And just so you know, enforcement of this could be about to
go up.
The Treasury Inspector General for Tax Administration
(TIGTA) released a report last month saying that the Tax Gap (difference
between the taxes owed to the government and what is paid on time) for the
self-employment portion was $69 billion (yes, really, with a B). TIGTA is an
office that provides independent oversight of the IRS to promote fair
administration of the tax system. And yes, it is fair that the IRS actually
gets to collect the money that is owed to it. This seems to indicate that those
who have been getting away without paying all their tax from side gigs could be
subject to increased inspection as the IRS is urged to put more of its energies
there.
If you are unsure about where you stand in this situation,
that’s not a good sign. Just start from the standard rule that if you earn
money, the IRS wants to know about it, and very likely wants to tax it.

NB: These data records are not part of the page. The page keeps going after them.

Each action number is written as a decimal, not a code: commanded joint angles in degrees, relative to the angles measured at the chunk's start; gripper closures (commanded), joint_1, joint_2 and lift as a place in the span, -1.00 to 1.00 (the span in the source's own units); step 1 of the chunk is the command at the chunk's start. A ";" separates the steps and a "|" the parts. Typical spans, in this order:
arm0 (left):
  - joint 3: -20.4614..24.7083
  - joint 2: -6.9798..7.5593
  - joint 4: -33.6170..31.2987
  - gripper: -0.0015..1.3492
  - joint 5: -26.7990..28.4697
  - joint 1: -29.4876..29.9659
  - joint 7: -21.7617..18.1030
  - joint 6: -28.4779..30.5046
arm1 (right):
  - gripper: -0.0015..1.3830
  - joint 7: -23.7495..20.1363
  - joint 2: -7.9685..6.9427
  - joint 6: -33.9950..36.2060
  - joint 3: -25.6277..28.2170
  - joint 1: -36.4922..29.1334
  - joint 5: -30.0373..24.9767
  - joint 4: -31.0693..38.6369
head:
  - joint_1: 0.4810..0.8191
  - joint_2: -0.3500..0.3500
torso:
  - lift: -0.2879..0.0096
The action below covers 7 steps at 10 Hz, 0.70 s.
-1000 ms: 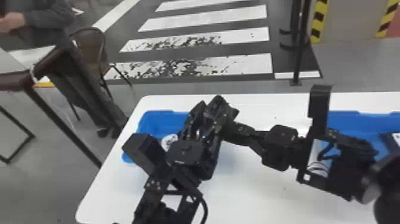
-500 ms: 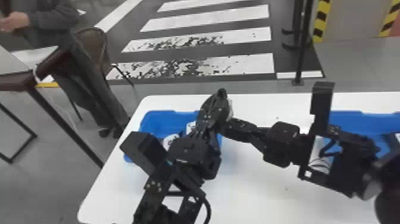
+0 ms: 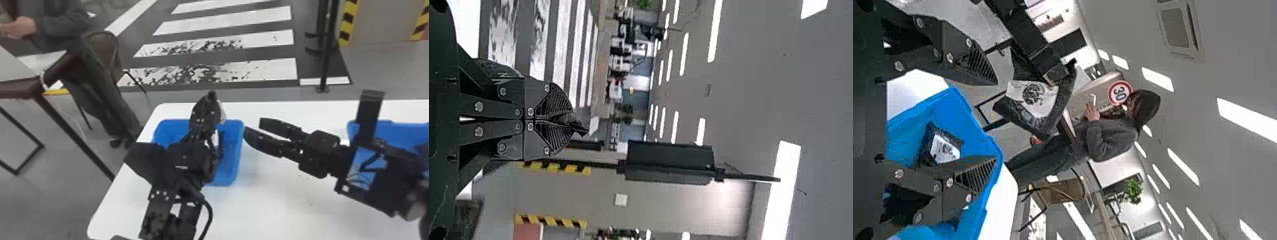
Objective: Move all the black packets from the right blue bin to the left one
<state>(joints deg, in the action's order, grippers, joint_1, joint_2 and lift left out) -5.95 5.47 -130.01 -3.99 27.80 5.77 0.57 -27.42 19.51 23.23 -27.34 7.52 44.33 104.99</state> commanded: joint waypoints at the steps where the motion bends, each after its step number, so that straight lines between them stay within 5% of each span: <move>1: 4.80 -1.33 9.15 0.80 9.59 -4.18 0.55 -0.71 | -0.84 0.00 -0.18 -0.03 4.38 -2.60 -1.03 0.26 | 0.21 0.88 | -0.01; 3: 8.92 -2.13 21.10 0.80 17.82 -8.82 1.61 -0.57 | -0.84 0.00 -0.44 0.53 9.75 -4.57 -3.31 1.53 | 0.27 0.89 | -0.01; 4: 10.63 -2.39 24.61 0.39 17.82 -9.52 1.87 -1.13 | -0.84 0.00 -0.70 2.22 13.40 -5.83 -5.83 3.08 | 0.27 0.90 | -0.01; 5: 11.55 -2.39 24.90 -0.42 13.59 -8.54 0.11 -1.56 | -0.84 0.79 -1.05 5.45 18.09 -7.94 -9.25 5.89 | 0.27 0.89 | -0.01; 6: 12.46 -2.74 24.76 -0.94 10.05 -6.99 -2.17 -5.91 | -0.84 2.55 -1.76 9.67 23.57 -10.61 -14.28 9.69 | 0.27 0.84 | -0.01; 7: 12.80 -3.27 24.33 -0.85 5.82 -5.44 -4.10 -12.38 | -0.84 4.31 -2.55 15.01 28.60 -12.44 -19.31 12.78 | 0.27 0.71 | -0.01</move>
<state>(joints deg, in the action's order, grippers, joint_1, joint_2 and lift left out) 6.59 2.48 -105.45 4.38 21.39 1.92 -7.98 -23.26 17.43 35.07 -2.00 -3.59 28.21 115.72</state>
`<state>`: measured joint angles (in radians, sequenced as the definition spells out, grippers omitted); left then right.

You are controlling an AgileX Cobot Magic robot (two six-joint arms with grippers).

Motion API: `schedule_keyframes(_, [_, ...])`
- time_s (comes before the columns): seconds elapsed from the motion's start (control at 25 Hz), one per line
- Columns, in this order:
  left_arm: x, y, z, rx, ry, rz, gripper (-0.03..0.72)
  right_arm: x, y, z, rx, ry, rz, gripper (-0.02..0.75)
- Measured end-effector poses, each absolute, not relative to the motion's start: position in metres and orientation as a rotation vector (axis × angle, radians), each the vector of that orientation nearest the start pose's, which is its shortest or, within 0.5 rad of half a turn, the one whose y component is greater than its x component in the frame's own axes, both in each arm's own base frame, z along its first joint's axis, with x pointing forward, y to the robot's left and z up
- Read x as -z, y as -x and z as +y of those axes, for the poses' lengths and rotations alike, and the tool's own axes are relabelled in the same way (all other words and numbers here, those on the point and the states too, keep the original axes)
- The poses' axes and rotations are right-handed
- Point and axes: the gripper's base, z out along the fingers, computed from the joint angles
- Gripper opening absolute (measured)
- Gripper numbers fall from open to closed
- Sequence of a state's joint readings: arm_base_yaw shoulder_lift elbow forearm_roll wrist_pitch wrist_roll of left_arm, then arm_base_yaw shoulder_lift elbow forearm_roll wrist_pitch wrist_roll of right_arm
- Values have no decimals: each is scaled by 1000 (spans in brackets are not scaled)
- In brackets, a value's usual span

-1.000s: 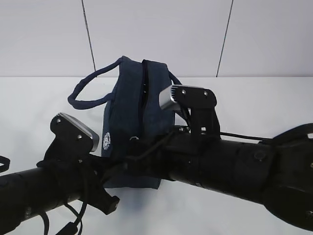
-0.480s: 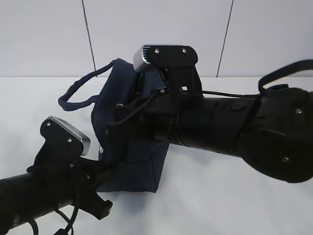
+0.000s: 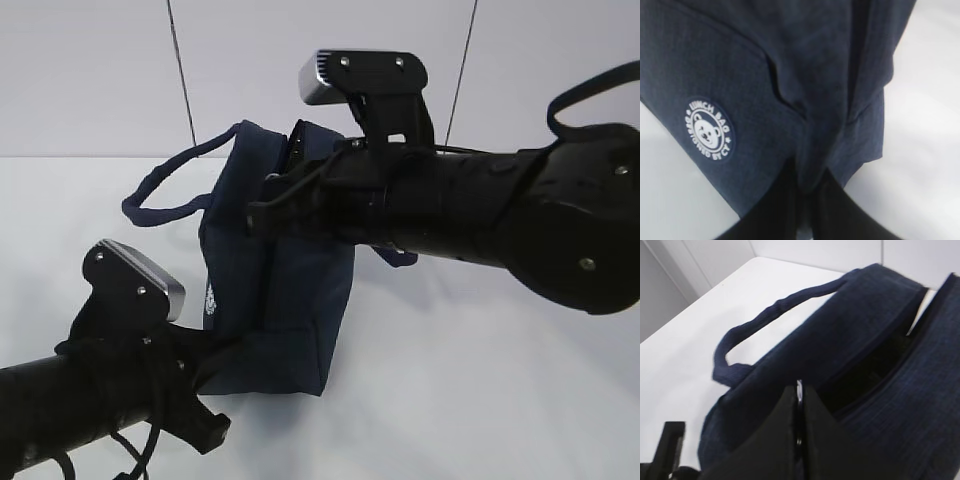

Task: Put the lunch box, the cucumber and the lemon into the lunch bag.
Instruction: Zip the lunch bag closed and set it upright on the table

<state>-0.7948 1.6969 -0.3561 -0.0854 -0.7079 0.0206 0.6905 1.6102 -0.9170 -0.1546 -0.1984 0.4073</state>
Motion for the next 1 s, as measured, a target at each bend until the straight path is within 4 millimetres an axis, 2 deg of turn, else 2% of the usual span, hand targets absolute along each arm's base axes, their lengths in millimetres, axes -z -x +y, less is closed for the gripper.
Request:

So if
you are earning money, it most likely should be on your tax return.
I think a lot of this money that goes unreported does not do
so through willful negligence. If someone is unfamiliar with the tax system,
those various 1099 forms that come in the mail at the beginning of the year
could be meaningless to them and left in a pile on the desk or thrown in the
trash. This could be a young person making a little extra money, not feeling
like they actually have a job, and then not understanding they have income to
report and taxes to pay. This could be someone who has been in the workforce
for years, knows how to handle their taxes off their one W2, and don’t realize
that there is more to their tax picture.
Something else that this group does not understand, though,
is that if they receive a 1099 form, a copy of it has also made its way to the
IRS. Many of these can be of a small amount that slip through the cracks. Those
small numbers obviously add up to a big one for the IRS, (really, with a B) and
if they are going to put more effort into finding taxpayers who ignore them, it
can be worth not ignoring them. After all, if it is a small number, it will
only take a small number to handle the tax liabilities caused by it.
Let this be a warning then to be sure that you are reporting
all that you should on your tax return. Yes, it is great to get some tax-free money,
but it will not be tax free (and will come with penalties and interest) if the
government finds you should have paid them some of it. And as always if you
need help navigating through this part of your tax picture, we remain here to
help.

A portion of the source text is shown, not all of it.